Et comme je n'avais pas l'air de comprendre, elle me reprit la baguette des mains, la dirigea vers l'une des lampes au plafond, et appuya sur un petit bouton. La bulle s'alluma, et commença à diffuser autour d'elle une douce lumière bleue. Une à une, Mina alluma les lampes, avec de grands gestes théâtraux.


Va essayer dans ta chambre, tiens ! Je t'en ai pris une Harry Potter, mais si tu préfère, je peux avoir d'autres trucs rigolos, comme un tournevis sonique, un champignon, une grosse marguerite… Et quand tu maintient le bouton allumé, tu peux en allumer plusieurs en même temps t'as vu ?


Pendant qu'elle m'expliquait, je m'amusais à répandre en rythme des jets de lumière bleutée à travers mon appartement. Comme un gamin, je courais d'une pièce à l'autre en riant,


Bon. Si après ça tu déprime encore au point d'oublier que tu as une voisine qui a besoin de te taxer régulièrement du sucre, je viens moi même t'écorcher vif. Et au fait : La fresque, je te l'offre, mais tu me dois 200€ pour les lampes. Tu as le droit de me payer en restaurants, pintes et autres menus services.

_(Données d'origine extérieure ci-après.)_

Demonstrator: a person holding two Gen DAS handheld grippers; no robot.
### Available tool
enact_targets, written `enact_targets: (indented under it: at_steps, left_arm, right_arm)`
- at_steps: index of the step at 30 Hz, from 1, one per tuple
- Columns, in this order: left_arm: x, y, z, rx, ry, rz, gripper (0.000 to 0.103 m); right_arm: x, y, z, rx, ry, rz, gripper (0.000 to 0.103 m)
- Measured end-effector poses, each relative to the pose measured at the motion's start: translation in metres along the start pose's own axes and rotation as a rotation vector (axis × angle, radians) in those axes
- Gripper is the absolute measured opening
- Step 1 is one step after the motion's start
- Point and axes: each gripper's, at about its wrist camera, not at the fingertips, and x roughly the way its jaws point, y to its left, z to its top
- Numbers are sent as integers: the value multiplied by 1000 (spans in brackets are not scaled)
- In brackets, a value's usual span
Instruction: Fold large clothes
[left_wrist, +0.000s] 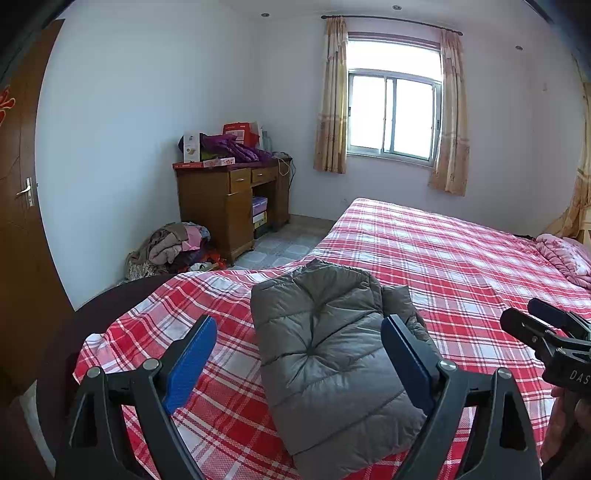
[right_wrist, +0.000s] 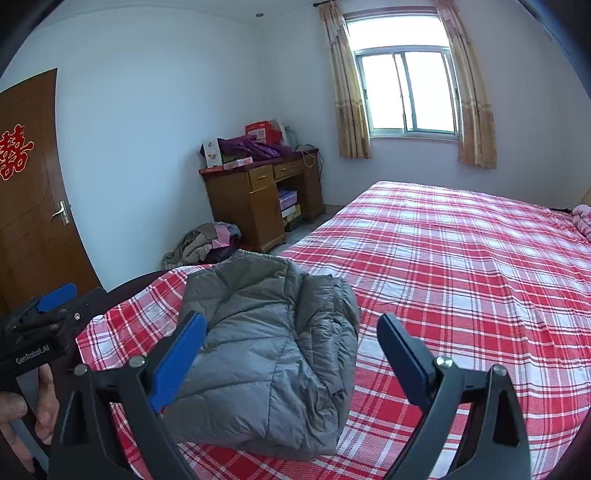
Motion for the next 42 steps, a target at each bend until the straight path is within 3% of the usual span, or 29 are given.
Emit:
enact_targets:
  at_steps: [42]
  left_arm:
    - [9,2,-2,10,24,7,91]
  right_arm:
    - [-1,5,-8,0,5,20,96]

Devant son grand sourire triomphant, j'explosais de rire à mon tour.



Quelques semaines plus tard, nous montions une boutique en ligne, où nous vendions des copies de la fresque installée dans mon salon, ainsi qu'un recueil des photos que nous avions prises lors des derniers jours de ciel bleu. Petit à petit j'y ajoutais mes nouveaux contes pour enfants, pleins d'histoires de cieux mystérieux et de couleurs délavées. Mina quand à elle produit un ouvrage extrêmement complet sur l'arrivée du ciel violet, parfaitement documenté, avec toutes les hypothèses qui avaient été évoquées pour expliquer le phénomène, interview de scientifiques, d'artistes et de gourous divers et variés à la clé. Nous eûmes un succès fou, comme tout ce qui traitait de l'Améthyste, ses causes, et ses solutions. La grande mode à l'époque était d'arborer sur ses vêtements le motif “ciel bleu” avec ou sans nuages, comme si même si l'azur nous avait quittés, nous refusions de le laisser partir si facilement.

Puis au fur et à mesure, quand l'engouement fût passé, nous commençâmes à tourner notre petite entreprise vers d'autres sujets, toujours en restant associés, et même à engager d'autres auteurs, pour nous diversifier.


Cette année cela fera cinq ans que le ciel est devenu violet. Mina et moi sommes toujours voisins, même si elle ne vit plus seule, les petits vieux jouent toujours aux boules devant l'église, et la pinte de bière est toujours fraiche à la terrasse de notre bar préféré. Rien n'a changé, et à la fois, tout a changé.

Et aujourd'hui dans les journaux, une enquête très documentée sort, prouvant l'existence de machines à impulsions électromagnétiques, cachées depuis des années par les gouvernements mondiaux. Devant moi, mon amie sort un classeur tout neuf, découpe l'article, et le range soigneusement.